If you are a Rogers Communication Inc. customer you will have received the notice to read and accept new terms and conditions to continue to be a Roger’s customer. You will also have no choice but to click the ominous button, “I Accept” and agree to everything written by Rogers’ legal department for their sole benefit.
In the April 23, 2018 issue of the Globe and Mail, writer Christine Dobby took the time to read the 27-page legal document and what she found should have all of us in an uproar.
Buried half way through was a particular clause just for Canadian customers. Read it carefully, “By using the services you agree that you have obtained the consent of your friends and contacts to provide their personal information (for example: their email address or telephone number) to Oath or a third party, as applicable, and that Oath or a third party may use your name to send messages on your behalf to make the services available to your friends and contacts.” Oath is a media brand shared by Yahoo, AOL and Rogers.
Since when does a major corporation operating in a country with the rule of law be allowed to unlawfully collect and use personal data and then transfer the liability for the crime to their innocent customers?
Our privacy laws are very clear in Canada. Companies cannot send commercial information to someone’s personal contact information without individual consumer consent.
This Rogers’ example is even more nefarious when you think about their business model. Customers pay dearly to actually use their services.
In contrast, Facebook and Google can argue that their business model is a quid pro quo. The service is free in exchange for access to your personal data for their profit.

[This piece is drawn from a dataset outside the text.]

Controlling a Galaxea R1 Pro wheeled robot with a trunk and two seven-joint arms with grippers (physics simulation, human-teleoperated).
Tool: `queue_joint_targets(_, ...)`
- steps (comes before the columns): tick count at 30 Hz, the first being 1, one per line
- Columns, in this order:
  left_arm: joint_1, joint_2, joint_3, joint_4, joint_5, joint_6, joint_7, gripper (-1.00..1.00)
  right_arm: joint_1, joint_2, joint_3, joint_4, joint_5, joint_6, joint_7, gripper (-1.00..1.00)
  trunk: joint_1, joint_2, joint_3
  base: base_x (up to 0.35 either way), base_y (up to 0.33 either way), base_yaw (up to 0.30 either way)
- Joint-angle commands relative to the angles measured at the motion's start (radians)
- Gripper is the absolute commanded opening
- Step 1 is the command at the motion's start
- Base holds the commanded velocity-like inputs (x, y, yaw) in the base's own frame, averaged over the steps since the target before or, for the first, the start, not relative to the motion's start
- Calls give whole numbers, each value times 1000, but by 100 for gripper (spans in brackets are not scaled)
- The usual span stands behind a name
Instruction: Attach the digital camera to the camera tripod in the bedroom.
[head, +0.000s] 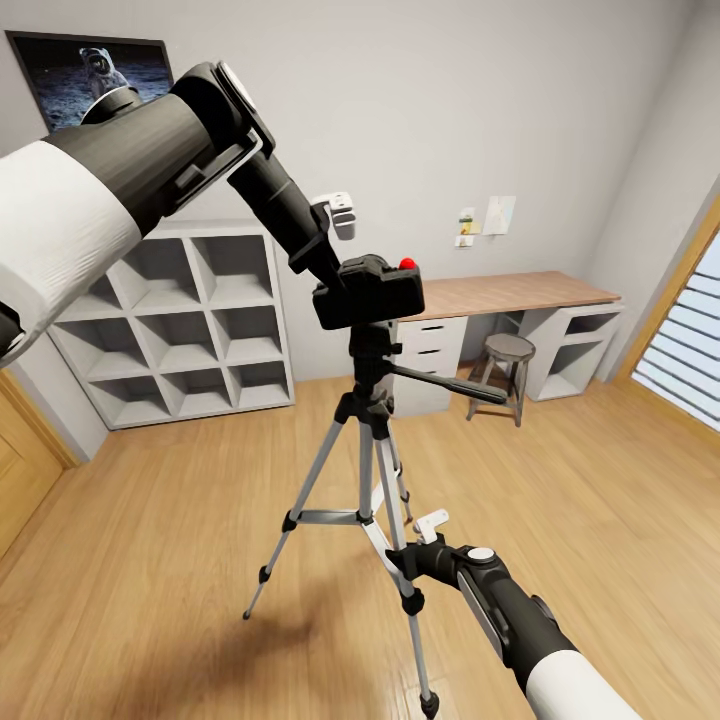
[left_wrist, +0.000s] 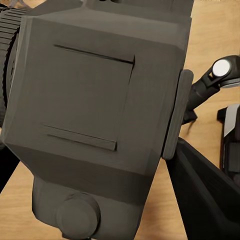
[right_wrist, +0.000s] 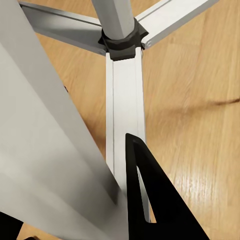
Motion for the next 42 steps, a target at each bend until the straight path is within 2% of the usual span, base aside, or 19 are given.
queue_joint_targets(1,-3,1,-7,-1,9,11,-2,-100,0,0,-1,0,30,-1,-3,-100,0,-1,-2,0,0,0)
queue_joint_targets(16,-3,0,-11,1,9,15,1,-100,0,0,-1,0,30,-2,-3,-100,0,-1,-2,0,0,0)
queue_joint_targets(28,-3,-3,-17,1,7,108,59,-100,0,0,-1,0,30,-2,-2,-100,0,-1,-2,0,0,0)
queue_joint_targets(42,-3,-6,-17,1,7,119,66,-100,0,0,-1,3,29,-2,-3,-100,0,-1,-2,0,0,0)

Good grief, the US is still going through the whole debacle around Cambridge Analytica, Facebook and the hacking of an American presidential election, yet Rogers Communication is so brazen that at precisely the same time, they are doing an end run to legitimize the same type of behaviour and outcome.
If they are successful, I’m sure Telus and Bell subscribers will be forced into accepting a similar clause.

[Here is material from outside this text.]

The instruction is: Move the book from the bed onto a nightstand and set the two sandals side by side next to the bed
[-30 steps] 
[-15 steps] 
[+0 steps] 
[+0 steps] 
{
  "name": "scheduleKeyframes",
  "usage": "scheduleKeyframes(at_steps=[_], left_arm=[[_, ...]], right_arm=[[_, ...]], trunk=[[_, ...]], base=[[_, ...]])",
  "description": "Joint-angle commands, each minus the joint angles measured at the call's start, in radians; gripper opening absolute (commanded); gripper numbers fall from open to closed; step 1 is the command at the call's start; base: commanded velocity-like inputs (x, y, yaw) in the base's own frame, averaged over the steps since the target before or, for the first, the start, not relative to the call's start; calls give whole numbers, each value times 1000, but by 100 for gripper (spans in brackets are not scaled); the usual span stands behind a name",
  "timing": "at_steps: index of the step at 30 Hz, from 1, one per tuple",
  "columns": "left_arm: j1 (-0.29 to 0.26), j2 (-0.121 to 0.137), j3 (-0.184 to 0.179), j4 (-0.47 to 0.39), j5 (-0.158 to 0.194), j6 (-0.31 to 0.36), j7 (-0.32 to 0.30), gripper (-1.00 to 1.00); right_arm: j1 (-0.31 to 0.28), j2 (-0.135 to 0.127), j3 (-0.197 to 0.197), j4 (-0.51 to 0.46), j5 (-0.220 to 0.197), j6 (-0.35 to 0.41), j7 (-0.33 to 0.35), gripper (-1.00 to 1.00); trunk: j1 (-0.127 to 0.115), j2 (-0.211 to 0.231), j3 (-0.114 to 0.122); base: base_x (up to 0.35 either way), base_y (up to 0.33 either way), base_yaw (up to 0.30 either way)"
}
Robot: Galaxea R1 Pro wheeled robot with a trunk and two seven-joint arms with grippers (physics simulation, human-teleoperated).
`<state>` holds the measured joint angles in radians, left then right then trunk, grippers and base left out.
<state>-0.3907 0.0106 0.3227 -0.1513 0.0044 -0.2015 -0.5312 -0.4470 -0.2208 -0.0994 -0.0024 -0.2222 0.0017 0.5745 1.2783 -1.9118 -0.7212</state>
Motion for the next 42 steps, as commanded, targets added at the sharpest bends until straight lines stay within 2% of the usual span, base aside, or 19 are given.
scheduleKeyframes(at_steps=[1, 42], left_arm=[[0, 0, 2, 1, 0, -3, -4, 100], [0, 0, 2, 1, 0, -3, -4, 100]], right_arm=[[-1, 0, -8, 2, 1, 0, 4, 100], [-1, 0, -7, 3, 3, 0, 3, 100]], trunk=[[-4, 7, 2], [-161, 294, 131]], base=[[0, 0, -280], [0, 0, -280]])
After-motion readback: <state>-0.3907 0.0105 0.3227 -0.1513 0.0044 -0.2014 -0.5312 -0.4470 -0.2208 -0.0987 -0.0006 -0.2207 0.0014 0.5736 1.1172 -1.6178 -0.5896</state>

The government and CRTC need to immediately move to strengthen our laws. Privacy regulations must make Roger’s latest attempt to flaunt Canadian law illegal.

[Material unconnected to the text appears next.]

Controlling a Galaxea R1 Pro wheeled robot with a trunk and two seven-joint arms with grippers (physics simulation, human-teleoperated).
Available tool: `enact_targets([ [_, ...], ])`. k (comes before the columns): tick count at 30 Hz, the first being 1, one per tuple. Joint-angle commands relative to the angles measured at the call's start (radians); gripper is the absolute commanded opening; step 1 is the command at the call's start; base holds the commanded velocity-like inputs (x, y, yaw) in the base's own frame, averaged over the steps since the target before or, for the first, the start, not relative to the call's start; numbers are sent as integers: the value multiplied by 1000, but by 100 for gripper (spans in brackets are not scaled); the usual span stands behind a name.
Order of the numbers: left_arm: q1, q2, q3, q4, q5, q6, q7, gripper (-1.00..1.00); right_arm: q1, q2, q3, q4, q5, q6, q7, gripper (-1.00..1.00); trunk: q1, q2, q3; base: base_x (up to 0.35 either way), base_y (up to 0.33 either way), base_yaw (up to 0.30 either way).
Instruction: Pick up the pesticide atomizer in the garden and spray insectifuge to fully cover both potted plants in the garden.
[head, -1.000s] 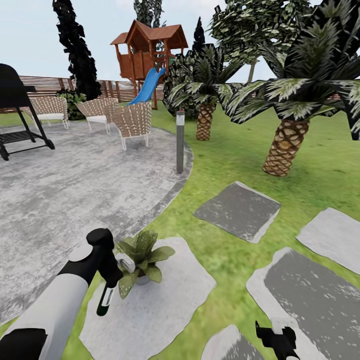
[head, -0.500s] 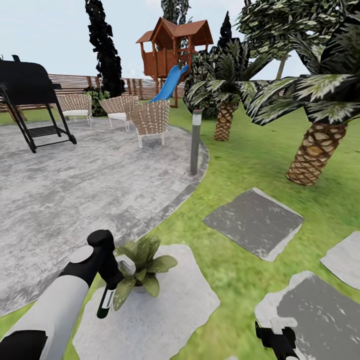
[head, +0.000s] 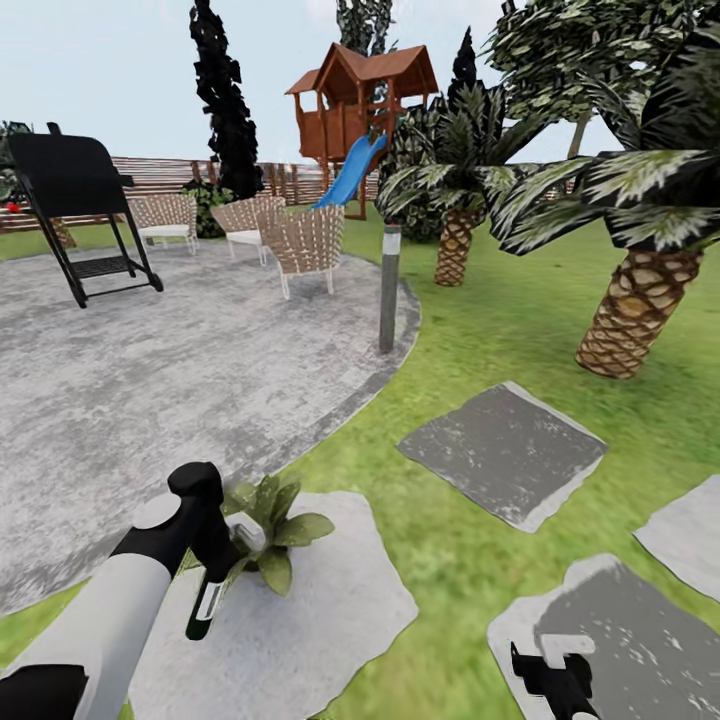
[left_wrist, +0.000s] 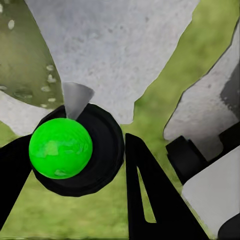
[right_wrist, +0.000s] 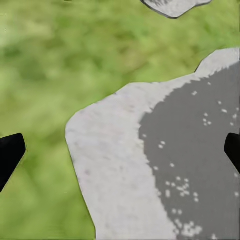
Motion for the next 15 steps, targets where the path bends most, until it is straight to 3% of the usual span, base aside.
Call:
enact_targets([
  [1, 1, 6, 1, -2, -8, 10, -9, -100, -1, 0, -7, 1, 11, -3, -4, 100, 0, 0, -1, 0, -25, 275],
  [8, 46, 18, 18, -3, -5, 19, -9, -100, 0, 0, -7, 1, 11, -3, -4, 100, 0, 0, -1, 0, -4, 277],
  [12, 51, 12, 94, -8, -5, 22, -9, -100, 0, 0, -7, 1, 11, -3, -4, 100, 0, 0, -1, 3, 0, 277],
  [15, 51, 9, 108, -8, -5, 22, -9, -100, 0, 0, -7, 1, 11, -3, -4, 100, 0, 0, -1, 140, -29, 203],
])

Further, friends and contacts on the devices of others need protection.
I believe people who sign onto free services and benefits, whether Facebook or loyalty cards, do give permission to use their personal data. They know, or at least should know, “nothing is free” in the marketplace.
But there is something fundamentally amoral, unethical and wrong when personal data of third party friends and contacts can be harvested by powerful unknowns to do with as they please.
I also believe revisions to the “I Accept” button need to be made. For example, with every “I accept” button, let’s have a comment line linked to the appropriate regulator, CRTC in this case.
With the ease of algorithms to sort incoming data, government regulators would have an effective tool to quickly identify those corporations and their lawyers attempting to circumvent the spirit and letter of the law.
Today it seems the only way to protect our privacy is to throw out all our devices and friends with devices (which isn’t practical, but some days tempting), move to Europe where they take privacy laws seriously (which would be lovely, but not practical), or for Canadians to just show outrage and collectively hound the death out of all elected politicians until they legislatively stop this insanity.